Google Moderator was a spectacular teaching tool in a spectacularly bad package.  That's probably why Google scrapped it a while ago.  Moderator allowed a presenter to pose a question or a prompt, and the audience could submit responses.  The kicker was that the audience could then vote on each other's responses so that the best would rise to the top, and the worst would sink to the bottom.  It was just really cumbersome to set up and use, and Google didn't feature it enough to bring in a lot of users, so it disappeared without a trace, and very few people noticed.  But those who did notice were pretty sad about it.

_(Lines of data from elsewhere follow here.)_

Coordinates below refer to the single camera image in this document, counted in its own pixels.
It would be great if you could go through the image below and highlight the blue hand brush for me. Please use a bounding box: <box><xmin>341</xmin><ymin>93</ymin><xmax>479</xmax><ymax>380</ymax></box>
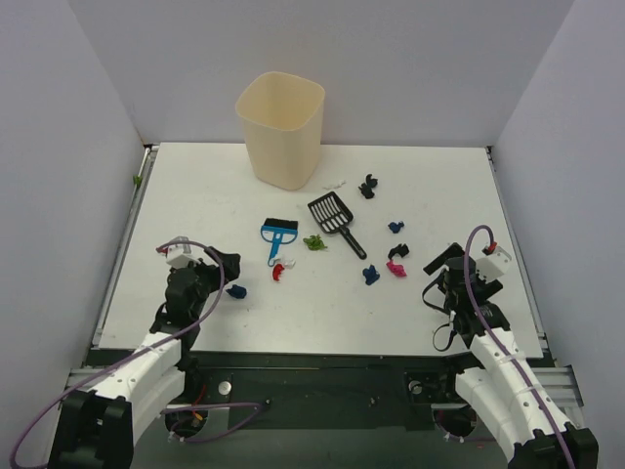
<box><xmin>260</xmin><ymin>218</ymin><xmax>299</xmax><ymax>267</ymax></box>

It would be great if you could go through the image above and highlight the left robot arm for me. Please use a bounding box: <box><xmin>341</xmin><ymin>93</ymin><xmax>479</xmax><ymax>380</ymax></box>
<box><xmin>47</xmin><ymin>240</ymin><xmax>241</xmax><ymax>468</ymax></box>

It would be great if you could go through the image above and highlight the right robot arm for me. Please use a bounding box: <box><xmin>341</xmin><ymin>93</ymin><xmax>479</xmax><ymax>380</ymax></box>
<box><xmin>424</xmin><ymin>243</ymin><xmax>599</xmax><ymax>468</ymax></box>

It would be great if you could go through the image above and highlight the dark blue scrap left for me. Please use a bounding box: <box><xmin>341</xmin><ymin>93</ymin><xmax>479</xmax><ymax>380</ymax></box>
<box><xmin>227</xmin><ymin>284</ymin><xmax>247</xmax><ymax>300</ymax></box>

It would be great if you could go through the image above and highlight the dark blue scrap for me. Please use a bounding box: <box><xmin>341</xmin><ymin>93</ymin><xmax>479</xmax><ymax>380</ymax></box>
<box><xmin>362</xmin><ymin>265</ymin><xmax>381</xmax><ymax>286</ymax></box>
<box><xmin>227</xmin><ymin>284</ymin><xmax>247</xmax><ymax>300</ymax></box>

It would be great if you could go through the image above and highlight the dark blue scrap centre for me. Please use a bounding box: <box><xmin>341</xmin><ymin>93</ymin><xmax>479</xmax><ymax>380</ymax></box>
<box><xmin>362</xmin><ymin>265</ymin><xmax>381</xmax><ymax>286</ymax></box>

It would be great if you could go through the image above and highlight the black slotted dustpan scoop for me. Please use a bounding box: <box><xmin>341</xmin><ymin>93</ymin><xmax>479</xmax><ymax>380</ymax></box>
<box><xmin>308</xmin><ymin>191</ymin><xmax>367</xmax><ymax>260</ymax></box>

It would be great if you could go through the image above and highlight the white paper scrap near bin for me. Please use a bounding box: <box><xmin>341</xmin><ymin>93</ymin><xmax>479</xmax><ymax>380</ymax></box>
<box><xmin>323</xmin><ymin>179</ymin><xmax>347</xmax><ymax>191</ymax></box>

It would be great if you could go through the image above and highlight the cream plastic waste bin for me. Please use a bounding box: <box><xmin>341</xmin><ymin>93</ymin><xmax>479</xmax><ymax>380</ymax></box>
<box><xmin>235</xmin><ymin>71</ymin><xmax>325</xmax><ymax>191</ymax></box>

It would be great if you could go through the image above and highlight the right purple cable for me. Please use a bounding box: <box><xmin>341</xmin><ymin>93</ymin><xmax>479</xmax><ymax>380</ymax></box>
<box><xmin>463</xmin><ymin>224</ymin><xmax>577</xmax><ymax>469</ymax></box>

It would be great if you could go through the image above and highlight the purple cable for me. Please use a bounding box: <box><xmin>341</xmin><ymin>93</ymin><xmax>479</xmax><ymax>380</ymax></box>
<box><xmin>463</xmin><ymin>224</ymin><xmax>577</xmax><ymax>469</ymax></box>
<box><xmin>8</xmin><ymin>239</ymin><xmax>265</xmax><ymax>466</ymax></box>

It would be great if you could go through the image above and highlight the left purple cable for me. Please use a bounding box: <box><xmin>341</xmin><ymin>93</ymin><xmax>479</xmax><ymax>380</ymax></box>
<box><xmin>8</xmin><ymin>239</ymin><xmax>265</xmax><ymax>466</ymax></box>

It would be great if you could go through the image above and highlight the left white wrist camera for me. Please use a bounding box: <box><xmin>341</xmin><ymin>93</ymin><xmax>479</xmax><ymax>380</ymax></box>
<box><xmin>156</xmin><ymin>235</ymin><xmax>199</xmax><ymax>269</ymax></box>

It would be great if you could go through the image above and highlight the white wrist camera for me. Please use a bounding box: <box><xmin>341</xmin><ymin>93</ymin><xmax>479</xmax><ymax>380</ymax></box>
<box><xmin>476</xmin><ymin>242</ymin><xmax>513</xmax><ymax>283</ymax></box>
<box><xmin>156</xmin><ymin>235</ymin><xmax>199</xmax><ymax>269</ymax></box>

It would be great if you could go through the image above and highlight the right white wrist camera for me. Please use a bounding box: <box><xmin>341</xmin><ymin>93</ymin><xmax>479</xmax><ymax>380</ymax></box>
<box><xmin>476</xmin><ymin>242</ymin><xmax>513</xmax><ymax>283</ymax></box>

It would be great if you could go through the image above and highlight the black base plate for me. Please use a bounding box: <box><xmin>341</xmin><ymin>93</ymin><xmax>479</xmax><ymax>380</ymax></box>
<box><xmin>176</xmin><ymin>352</ymin><xmax>478</xmax><ymax>431</ymax></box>

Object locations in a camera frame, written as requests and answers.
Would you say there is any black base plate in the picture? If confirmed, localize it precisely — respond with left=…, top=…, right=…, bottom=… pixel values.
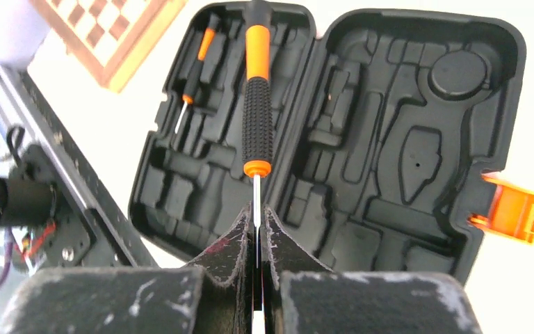
left=0, top=65, right=157, bottom=267

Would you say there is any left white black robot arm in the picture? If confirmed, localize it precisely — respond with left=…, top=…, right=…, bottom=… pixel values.
left=0, top=177, right=58, bottom=228

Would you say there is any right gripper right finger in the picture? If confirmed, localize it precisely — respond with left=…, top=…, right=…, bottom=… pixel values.
left=262, top=206, right=482, bottom=333

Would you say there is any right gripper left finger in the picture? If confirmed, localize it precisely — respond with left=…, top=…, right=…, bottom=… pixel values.
left=0, top=205, right=252, bottom=333

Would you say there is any black plastic tool case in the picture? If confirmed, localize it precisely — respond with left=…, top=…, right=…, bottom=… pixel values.
left=129, top=2, right=534, bottom=282

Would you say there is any wooden chessboard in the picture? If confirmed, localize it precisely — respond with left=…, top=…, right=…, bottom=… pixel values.
left=31, top=0, right=186, bottom=93

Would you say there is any small orange bit driver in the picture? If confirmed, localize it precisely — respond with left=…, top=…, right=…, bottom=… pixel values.
left=174, top=13, right=220, bottom=134

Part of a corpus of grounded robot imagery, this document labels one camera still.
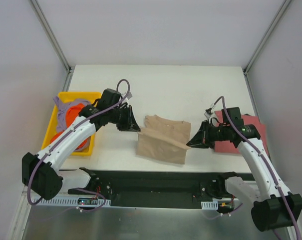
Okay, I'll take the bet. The beige t shirt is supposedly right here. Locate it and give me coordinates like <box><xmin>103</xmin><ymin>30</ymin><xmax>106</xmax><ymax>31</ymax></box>
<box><xmin>136</xmin><ymin>115</ymin><xmax>191</xmax><ymax>165</ymax></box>

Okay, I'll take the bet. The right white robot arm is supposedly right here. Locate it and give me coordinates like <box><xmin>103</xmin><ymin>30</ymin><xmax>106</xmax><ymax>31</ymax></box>
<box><xmin>187</xmin><ymin>107</ymin><xmax>302</xmax><ymax>232</ymax></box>

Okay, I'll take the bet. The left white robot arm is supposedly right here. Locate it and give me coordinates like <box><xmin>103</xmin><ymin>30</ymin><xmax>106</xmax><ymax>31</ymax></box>
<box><xmin>22</xmin><ymin>88</ymin><xmax>140</xmax><ymax>200</ymax></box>

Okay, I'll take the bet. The folded red t shirt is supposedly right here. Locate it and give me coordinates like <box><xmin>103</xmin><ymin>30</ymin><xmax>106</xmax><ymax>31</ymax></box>
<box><xmin>214</xmin><ymin>114</ymin><xmax>269</xmax><ymax>155</ymax></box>

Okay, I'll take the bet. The orange t shirt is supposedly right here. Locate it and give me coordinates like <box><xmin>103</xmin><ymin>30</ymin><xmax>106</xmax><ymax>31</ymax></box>
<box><xmin>50</xmin><ymin>104</ymin><xmax>91</xmax><ymax>151</ymax></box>

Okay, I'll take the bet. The lilac t shirt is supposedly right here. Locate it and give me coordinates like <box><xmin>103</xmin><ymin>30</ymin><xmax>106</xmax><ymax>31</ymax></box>
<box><xmin>52</xmin><ymin>95</ymin><xmax>93</xmax><ymax>152</ymax></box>

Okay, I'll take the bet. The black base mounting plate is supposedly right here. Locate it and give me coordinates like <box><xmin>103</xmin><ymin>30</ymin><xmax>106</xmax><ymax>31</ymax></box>
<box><xmin>67</xmin><ymin>167</ymin><xmax>244</xmax><ymax>209</ymax></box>

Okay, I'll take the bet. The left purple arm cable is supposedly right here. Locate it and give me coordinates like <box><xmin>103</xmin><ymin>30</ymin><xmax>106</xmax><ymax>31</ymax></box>
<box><xmin>27</xmin><ymin>79</ymin><xmax>131</xmax><ymax>213</ymax></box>

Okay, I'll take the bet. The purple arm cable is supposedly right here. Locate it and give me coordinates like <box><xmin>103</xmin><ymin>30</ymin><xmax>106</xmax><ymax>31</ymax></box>
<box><xmin>203</xmin><ymin>96</ymin><xmax>301</xmax><ymax>240</ymax></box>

But now it's back, sort of.  Instead of being a stand-alone application, it is now called Audience Q&A, and it is a part of Google Slides (their version of PowerPoint).  When giving the pros and cons of why you would want to use Google Slides over the more familiar PowerPoint, the Audience Q&A should significantly tip the scales in favor of Google Slides, given how rarely most presenters take advantage of PPT's more advanced features anyway (see: Animations).
When you play a Google Slide show, you can choose to display the Presenter View on your screen while the presentation plays.
presenter view
From there, you can start an Audience Q&A session.
presenter view2
Your audience sees a banner at the top of the presentation, telling them where to post questions.
presenter view3
Once at that URL, they can submit their questions and see previous posts to vote them up or down.  They have the option of using their Google account identity or posting anonymously.  *I haven't seen where this option can be turned off for classroom use, if you don't want an anonymous bonehead to derail class.
presenter view4
Your presenter view will update itself with the audience questions, moving the highest-rated to the top.
presenter view5
By selecting "Present" below one of the responses, that featured question is shown on the projection screen for deeper audience discussion, and it can then be hidden to continue with the presentation.
presenter view6

What happens to the comments/questions after you finish the presentation?

After exiting the presentation, the next time you open it with the Presenter View you have the option of continuing a recent session or starting a new one from scratch.  If you start one from scratch, the recent ones will still live in the cloud somewhere, so the data isn't just lost. If you choose "Continue recent," you are given a list of previous sessions in order of date and time.  Pick the one you want to continue across multiple courses, training sessions, etc. to keep going, although the original voting would still be present, making new contributions slower to rise to the top.  *I don't know how long the Q&A stays there, and whether they will disappear from the "Recent" list, so if there are some vital questions, you would want to back those up in some other way.